Sunday, March 8, 2015

Jessica's wedding. by Wesley

7-15

I close my eyes and I can almost see Jessica.  I have pictures of her, so I can know how she looks clad in her white gown.  Lesa sent me bridal pictures that she took.  A veil obscures but a little, and her eyes dancing with joy are clear.

I don't know what song is playing, and I don't know what the place looks like, and I don't know how people are sitting, and I don't know who is crying, except Lesa- she IS crying and I don't know who isn't crying, and i don't know any details, except that as my pen glides across this page, Jessica is getting married.

Right now, far away- in Nevada- and I'm not there, but it's happening right now.

Lesa is there, sitting with Isaac, or Adam, or Cristina, or all three, and I hope she misses me- but not at this instant- because this moment belongs to Jessica.

Jessica.  So much like her mother, who I love so much.  But very different too.  So sweet, but also so protective of her mother.

Jessica.  She once threatened to kill me.
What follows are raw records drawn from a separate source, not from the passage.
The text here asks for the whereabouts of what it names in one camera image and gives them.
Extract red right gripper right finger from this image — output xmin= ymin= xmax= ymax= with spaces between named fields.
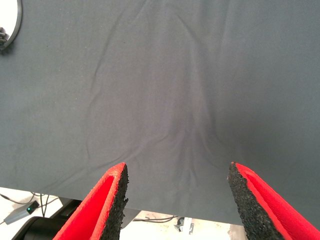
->
xmin=226 ymin=161 xmax=320 ymax=240

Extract grey adapter box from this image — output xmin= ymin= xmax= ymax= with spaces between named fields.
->
xmin=3 ymin=199 xmax=41 ymax=226

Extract black rounded base cover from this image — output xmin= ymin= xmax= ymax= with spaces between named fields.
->
xmin=11 ymin=215 xmax=78 ymax=240

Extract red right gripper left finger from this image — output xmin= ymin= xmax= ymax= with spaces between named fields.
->
xmin=52 ymin=162 xmax=130 ymax=240

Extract thin black floor cable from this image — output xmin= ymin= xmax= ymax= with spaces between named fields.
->
xmin=0 ymin=191 xmax=61 ymax=219
xmin=131 ymin=214 xmax=179 ymax=224

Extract round metal carrier plate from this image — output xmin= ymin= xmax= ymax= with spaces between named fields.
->
xmin=0 ymin=0 xmax=24 ymax=50

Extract small grey caster wheel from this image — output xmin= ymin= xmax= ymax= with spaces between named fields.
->
xmin=174 ymin=216 xmax=195 ymax=233

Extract dark grey table cloth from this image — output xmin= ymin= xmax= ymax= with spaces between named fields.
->
xmin=0 ymin=0 xmax=320 ymax=227

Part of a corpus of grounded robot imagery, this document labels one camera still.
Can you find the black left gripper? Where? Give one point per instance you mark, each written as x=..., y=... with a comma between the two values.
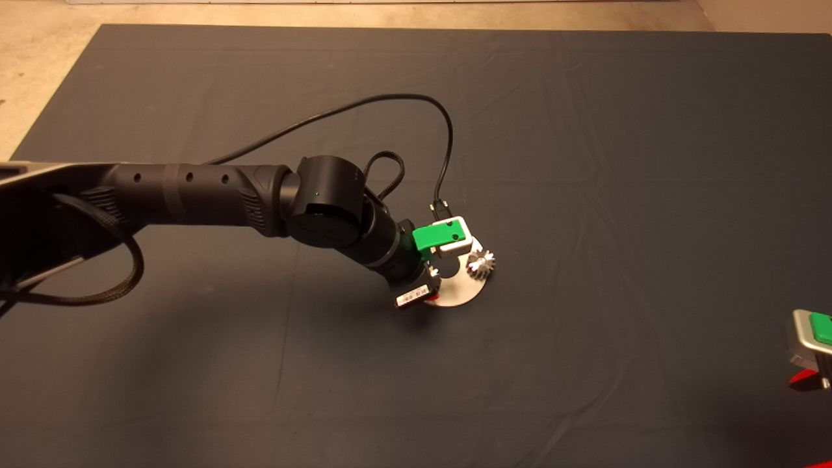
x=409, y=279

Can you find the round metal carrier plate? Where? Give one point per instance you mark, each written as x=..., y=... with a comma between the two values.
x=461, y=289

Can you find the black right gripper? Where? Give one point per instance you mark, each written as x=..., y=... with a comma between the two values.
x=827, y=367

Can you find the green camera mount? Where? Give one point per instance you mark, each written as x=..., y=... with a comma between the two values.
x=822, y=328
x=435, y=235

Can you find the dark grey table cloth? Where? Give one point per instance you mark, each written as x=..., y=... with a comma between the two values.
x=585, y=130

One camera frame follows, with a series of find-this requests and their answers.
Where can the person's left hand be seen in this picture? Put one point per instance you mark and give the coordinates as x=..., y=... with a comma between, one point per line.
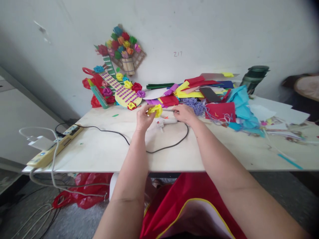
x=142, y=119

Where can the person's right hand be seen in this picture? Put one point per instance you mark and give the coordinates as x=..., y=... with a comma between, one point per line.
x=186, y=114

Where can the person's right fingers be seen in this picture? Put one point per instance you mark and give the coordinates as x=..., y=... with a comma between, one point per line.
x=177, y=111

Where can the person's left fingers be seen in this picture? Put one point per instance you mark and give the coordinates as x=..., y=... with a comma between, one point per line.
x=144, y=108

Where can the person's left thumb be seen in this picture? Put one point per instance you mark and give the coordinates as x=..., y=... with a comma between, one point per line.
x=151, y=117

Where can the yellow paper flower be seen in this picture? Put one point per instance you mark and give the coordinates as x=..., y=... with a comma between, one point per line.
x=155, y=110

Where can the thin metal tweezers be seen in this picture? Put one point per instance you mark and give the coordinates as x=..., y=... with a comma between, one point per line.
x=168, y=109

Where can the white glue gun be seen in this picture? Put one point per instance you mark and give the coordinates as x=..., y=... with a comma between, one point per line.
x=167, y=121

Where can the purple yarn bundle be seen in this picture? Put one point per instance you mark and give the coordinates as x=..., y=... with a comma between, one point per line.
x=195, y=104

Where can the pile of coloured paper sheets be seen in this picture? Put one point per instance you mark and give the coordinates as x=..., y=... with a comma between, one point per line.
x=189, y=89

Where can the yellow guitar craft with flowers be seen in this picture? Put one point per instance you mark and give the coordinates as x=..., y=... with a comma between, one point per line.
x=122, y=93

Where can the dark green paper roll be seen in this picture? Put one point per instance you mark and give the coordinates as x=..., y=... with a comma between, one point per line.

And she meant it!!

I wish her the most wonderful of futures.  I wish her all the happiness I have found with her mother.  I wish her the new future she hopes will be there.

I'm not there to tell her these things in person, and I'm not there to hold Lesa's hand as she cries, and I'm not there to kiss Cristina, (my daughter), and I'm not there to tussle Isaac's hair and I'm not there to protect Lesa, and I'm not there to help, because no matter how different the future will be, or I will be, there is a toll to be paid for the past.  I pay it every day-- so does Lesa-- but today, the price is much higher.